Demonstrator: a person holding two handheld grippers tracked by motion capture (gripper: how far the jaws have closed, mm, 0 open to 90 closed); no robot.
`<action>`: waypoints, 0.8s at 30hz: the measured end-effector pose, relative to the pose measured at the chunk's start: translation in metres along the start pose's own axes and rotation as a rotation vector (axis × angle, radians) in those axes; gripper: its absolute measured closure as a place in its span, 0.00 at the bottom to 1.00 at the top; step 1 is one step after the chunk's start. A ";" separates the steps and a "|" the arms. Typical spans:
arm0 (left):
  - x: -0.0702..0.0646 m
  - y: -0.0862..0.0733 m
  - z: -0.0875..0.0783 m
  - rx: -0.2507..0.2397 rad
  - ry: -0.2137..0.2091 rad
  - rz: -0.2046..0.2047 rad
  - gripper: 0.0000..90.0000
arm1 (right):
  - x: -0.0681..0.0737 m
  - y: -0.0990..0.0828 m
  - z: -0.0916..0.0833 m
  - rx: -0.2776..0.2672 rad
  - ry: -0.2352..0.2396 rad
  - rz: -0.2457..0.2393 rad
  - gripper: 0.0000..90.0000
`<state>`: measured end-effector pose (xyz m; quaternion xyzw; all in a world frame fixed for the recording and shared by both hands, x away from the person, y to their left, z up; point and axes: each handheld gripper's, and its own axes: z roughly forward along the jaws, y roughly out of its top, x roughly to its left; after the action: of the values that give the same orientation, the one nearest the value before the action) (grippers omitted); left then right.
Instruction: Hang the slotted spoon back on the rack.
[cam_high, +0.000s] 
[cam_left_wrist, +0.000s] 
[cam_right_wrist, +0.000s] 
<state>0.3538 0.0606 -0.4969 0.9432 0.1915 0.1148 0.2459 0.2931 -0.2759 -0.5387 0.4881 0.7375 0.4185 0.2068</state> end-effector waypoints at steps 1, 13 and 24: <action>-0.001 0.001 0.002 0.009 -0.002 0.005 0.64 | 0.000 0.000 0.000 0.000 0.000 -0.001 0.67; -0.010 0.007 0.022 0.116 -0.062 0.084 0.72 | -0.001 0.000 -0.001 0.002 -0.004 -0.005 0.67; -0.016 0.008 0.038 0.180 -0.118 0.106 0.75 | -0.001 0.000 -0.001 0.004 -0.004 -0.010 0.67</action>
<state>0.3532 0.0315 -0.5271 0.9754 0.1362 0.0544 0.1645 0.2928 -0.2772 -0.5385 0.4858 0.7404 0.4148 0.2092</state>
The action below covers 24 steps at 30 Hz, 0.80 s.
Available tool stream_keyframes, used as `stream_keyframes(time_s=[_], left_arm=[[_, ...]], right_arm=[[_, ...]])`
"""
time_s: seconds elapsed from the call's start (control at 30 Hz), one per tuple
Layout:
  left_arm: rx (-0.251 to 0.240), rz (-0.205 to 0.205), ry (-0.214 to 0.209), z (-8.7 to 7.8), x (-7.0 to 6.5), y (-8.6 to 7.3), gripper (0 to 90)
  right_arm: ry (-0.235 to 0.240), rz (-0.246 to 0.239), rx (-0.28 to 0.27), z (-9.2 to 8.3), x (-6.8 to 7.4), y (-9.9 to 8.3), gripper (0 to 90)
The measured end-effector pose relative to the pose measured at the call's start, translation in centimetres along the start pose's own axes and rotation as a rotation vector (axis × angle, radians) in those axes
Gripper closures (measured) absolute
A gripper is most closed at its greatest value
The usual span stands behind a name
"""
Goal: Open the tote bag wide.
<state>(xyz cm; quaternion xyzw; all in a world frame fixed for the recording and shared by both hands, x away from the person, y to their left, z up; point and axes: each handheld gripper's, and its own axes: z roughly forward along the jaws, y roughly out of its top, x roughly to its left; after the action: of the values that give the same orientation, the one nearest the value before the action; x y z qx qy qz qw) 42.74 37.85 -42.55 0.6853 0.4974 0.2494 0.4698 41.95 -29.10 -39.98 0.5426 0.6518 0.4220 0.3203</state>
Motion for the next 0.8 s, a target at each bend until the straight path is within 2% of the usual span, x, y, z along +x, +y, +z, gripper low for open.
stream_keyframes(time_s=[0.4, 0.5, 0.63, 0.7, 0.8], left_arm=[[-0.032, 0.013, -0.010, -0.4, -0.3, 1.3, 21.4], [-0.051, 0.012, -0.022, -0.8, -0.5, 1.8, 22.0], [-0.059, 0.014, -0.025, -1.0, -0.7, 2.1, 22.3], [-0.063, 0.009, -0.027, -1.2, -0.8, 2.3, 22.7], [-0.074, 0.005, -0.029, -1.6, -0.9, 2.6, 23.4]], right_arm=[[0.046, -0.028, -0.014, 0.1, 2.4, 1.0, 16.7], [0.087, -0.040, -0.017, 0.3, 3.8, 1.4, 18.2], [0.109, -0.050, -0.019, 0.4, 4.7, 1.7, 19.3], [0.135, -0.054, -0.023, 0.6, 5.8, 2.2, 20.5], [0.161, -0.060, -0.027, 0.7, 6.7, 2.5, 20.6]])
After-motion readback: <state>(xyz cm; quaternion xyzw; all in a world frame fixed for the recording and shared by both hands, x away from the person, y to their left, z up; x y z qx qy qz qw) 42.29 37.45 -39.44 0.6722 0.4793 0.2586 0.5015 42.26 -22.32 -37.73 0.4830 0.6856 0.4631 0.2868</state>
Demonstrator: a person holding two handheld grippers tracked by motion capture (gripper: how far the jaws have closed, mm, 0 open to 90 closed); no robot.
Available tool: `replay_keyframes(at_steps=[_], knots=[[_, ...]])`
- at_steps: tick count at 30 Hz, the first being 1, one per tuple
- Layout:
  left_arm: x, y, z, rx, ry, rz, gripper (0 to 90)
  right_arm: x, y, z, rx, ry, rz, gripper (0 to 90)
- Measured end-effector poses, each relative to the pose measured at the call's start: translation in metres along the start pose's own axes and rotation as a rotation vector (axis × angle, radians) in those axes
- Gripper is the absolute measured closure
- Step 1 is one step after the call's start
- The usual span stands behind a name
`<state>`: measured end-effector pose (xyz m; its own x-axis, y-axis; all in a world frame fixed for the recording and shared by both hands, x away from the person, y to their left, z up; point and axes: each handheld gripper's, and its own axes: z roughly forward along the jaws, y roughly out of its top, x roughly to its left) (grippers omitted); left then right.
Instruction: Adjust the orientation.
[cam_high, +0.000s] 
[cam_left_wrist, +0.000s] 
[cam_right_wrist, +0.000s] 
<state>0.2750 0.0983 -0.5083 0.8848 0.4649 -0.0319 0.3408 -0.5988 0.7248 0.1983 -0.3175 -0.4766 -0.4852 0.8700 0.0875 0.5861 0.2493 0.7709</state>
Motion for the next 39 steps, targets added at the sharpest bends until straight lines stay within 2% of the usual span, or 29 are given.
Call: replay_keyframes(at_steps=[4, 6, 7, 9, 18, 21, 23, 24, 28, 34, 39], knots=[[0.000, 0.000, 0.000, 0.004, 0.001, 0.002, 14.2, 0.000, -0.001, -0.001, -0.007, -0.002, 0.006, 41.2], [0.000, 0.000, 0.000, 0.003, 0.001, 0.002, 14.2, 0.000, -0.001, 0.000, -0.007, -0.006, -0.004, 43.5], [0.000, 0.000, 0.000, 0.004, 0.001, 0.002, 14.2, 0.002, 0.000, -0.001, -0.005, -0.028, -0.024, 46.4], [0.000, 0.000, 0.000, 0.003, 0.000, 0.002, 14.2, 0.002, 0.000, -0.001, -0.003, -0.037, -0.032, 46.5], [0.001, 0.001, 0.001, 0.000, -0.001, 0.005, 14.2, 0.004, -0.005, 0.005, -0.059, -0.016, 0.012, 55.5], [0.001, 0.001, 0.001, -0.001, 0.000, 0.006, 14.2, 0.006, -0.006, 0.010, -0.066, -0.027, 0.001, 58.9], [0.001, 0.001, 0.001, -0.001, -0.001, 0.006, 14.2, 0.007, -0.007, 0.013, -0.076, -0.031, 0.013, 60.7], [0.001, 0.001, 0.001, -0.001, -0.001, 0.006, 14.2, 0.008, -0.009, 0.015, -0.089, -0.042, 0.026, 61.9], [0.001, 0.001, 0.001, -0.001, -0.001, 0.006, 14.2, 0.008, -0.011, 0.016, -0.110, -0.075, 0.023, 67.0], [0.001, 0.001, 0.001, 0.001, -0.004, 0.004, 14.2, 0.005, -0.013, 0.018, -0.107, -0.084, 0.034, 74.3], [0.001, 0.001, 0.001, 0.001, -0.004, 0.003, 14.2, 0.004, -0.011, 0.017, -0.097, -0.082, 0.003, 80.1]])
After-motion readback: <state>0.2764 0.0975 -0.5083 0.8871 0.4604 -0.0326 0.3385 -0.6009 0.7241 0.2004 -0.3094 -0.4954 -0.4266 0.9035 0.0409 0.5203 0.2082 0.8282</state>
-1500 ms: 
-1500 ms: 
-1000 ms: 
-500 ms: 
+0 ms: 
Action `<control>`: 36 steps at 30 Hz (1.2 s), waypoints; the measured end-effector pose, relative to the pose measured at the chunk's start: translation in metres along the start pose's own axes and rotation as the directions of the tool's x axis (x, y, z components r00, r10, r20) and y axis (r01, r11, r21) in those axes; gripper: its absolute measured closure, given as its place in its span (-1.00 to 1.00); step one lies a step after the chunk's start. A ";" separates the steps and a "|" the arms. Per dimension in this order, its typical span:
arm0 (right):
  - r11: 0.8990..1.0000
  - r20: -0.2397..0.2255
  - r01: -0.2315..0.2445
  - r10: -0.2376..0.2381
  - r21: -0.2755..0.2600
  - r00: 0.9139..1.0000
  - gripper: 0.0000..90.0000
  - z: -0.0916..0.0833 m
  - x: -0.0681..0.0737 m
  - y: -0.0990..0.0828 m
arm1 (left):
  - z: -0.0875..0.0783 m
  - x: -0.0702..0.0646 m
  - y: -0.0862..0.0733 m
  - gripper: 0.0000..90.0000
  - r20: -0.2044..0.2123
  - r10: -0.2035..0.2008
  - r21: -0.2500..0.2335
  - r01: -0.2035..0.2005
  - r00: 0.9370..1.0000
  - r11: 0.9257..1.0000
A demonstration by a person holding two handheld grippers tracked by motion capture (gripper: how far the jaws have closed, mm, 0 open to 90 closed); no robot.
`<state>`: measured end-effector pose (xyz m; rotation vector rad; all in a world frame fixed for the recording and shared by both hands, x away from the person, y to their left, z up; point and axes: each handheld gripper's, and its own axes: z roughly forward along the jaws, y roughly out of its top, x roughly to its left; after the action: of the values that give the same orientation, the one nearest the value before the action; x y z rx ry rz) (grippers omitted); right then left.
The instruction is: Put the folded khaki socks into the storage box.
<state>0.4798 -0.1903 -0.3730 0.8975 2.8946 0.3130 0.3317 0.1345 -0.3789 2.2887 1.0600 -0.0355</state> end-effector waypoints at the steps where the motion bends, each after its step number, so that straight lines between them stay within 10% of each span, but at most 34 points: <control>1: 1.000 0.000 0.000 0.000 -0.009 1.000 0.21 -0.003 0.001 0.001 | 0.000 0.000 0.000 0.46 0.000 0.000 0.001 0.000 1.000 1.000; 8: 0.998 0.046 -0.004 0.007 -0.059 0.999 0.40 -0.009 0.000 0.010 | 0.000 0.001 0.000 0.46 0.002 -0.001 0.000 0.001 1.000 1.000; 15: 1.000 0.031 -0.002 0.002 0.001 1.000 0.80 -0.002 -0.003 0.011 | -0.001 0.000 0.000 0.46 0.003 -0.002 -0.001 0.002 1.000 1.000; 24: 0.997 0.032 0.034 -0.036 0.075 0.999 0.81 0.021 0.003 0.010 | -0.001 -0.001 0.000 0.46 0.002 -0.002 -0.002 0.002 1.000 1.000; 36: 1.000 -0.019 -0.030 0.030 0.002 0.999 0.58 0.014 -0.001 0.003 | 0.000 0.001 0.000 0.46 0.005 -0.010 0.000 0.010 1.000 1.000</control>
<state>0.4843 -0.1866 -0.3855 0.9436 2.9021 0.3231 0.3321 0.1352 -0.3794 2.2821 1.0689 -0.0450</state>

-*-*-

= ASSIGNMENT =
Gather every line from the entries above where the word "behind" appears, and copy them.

= REPLY =
The usual span stands behind a name
- The usual span stands behind a name

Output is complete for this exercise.